No, they are not the same thing. The fact that a transfer of money happens is not a sufficient criterion for defining insurance.
Take two people with different risk profiles but who are both insured. If you can tell a priori which one is expected to have lifetime claims that exceed their lifetime premiums, then you don't have insurance - you have a wealth redistribution scheme[0].
Note that I didn't specify which person had the greater risk profile, or whether they both purchased the same "tier" of plan, or even whether they purchased their insurance from the same insurer. This property of insurance still holds even if the two people have completely different risk profiles, if one purchases a gold plan and the other a bronze, and if one person purchases from MegaInsurance in New York and the other purchases from AcmeInsurance in California - as long as they are both insured at risk-adjusted rates.

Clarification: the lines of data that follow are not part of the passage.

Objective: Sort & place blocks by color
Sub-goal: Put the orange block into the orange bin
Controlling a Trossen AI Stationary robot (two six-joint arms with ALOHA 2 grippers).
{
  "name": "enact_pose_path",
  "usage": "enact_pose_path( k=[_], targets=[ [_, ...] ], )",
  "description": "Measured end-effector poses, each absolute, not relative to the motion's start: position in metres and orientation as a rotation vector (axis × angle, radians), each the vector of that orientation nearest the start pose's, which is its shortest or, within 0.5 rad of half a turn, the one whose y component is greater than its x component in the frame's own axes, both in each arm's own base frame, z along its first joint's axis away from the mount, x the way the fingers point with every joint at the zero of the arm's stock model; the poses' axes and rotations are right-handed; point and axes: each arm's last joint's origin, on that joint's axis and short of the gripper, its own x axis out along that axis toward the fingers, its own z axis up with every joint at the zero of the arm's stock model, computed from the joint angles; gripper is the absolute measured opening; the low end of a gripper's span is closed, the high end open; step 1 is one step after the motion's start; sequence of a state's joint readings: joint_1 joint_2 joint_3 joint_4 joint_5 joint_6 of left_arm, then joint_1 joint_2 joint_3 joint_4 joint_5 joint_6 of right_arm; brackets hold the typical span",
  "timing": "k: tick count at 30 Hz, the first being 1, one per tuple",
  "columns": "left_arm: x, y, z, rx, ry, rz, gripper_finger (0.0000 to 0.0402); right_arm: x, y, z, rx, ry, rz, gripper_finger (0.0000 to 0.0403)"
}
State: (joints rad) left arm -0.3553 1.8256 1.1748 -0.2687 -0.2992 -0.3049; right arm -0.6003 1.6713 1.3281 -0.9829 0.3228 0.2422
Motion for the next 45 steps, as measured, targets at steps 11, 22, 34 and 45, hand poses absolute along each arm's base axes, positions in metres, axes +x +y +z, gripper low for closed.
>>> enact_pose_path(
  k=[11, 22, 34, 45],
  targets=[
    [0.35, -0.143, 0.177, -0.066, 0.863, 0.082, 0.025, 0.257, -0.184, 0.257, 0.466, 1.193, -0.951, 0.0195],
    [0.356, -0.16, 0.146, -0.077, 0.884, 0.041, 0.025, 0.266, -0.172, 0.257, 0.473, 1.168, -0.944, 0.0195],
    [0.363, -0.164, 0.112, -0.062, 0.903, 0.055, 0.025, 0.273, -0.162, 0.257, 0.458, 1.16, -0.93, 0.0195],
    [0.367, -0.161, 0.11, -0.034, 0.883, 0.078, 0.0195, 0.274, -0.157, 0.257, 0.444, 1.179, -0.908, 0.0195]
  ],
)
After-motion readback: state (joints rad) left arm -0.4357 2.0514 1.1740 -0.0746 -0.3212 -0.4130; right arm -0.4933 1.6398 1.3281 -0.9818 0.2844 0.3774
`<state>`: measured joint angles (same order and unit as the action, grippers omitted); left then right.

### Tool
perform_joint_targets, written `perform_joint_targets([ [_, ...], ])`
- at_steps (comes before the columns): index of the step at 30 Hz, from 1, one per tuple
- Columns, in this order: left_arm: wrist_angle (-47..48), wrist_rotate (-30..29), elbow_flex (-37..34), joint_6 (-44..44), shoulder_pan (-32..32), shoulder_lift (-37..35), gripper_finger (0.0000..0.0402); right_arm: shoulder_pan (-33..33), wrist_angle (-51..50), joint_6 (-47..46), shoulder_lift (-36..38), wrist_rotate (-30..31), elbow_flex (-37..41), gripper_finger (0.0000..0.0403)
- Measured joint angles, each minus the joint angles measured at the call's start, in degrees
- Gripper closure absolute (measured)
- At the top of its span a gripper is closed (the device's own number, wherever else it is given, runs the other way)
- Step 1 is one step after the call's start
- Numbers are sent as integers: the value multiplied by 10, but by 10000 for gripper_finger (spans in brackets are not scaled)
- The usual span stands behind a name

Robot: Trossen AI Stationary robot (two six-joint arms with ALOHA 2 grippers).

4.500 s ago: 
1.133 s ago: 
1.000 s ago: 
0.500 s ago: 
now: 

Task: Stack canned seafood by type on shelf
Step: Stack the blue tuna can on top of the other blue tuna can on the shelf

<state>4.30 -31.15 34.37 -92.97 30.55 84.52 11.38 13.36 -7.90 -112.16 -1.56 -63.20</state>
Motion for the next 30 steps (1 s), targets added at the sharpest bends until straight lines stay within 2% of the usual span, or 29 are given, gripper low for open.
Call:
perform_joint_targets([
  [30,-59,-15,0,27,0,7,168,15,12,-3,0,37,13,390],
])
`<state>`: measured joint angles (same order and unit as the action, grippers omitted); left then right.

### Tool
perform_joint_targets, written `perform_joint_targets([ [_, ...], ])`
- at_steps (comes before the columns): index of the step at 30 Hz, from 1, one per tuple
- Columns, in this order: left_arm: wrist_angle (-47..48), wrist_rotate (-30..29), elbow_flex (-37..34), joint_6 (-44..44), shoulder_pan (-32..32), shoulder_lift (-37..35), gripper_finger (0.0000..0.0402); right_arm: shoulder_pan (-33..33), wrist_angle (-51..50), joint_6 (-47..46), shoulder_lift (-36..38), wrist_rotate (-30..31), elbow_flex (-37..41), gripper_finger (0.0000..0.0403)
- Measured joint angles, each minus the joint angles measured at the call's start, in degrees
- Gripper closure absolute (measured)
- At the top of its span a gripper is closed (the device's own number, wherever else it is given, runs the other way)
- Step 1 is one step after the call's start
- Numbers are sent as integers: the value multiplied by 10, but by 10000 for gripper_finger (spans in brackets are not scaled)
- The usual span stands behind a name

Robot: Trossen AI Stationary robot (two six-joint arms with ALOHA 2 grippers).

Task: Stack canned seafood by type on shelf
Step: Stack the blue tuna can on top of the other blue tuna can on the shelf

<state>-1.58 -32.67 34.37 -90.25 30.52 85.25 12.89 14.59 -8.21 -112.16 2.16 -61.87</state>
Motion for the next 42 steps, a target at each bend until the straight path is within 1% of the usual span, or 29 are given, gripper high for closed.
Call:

> You do realize that this is functionally the same as getting rid of the preexisting conditions protection, right? Whether someone pays tens of thousands to a doctor for care or to an insurance company for coverage are in practice exactly the same. The whole point is that many of us think that is a fundamentally unfair system to force someone to face in that situation.
First, nobody is paying tens of thousands of dollars to a doctor, because there's an out-of-pocket maximum cap. (And that cap could still exist under a risk-based pricing world.)
Second, it's not, functionally the same, because that doesn't mean that you can't separately provide income- or wealth-based subsidies if you're aiming to redistribute wealth. But that happens at a completely different layer from the risk underwriting - and because the underwriting process is allowed to properly account for a person's risk profile, you end up with lower aggregate premiums (pre-subsidy). Lower unsubsidized premiums means that you don't need to subsidize as much money in order to achieve the same sticker-price premiums that consumers see - in other words, the entire process is significantly cheaper for what appears to be the same result to the patient.
The reason we don't do this, even though it would be significantly cheaper, is because it's politically infeasible.
[0] Which, you may note, is currently the case - and that's because health insurance as it stands is a mishmash of two completely unrelated products ("insurance" and "wealth redistribution") that we happen to try to stuff into the same box.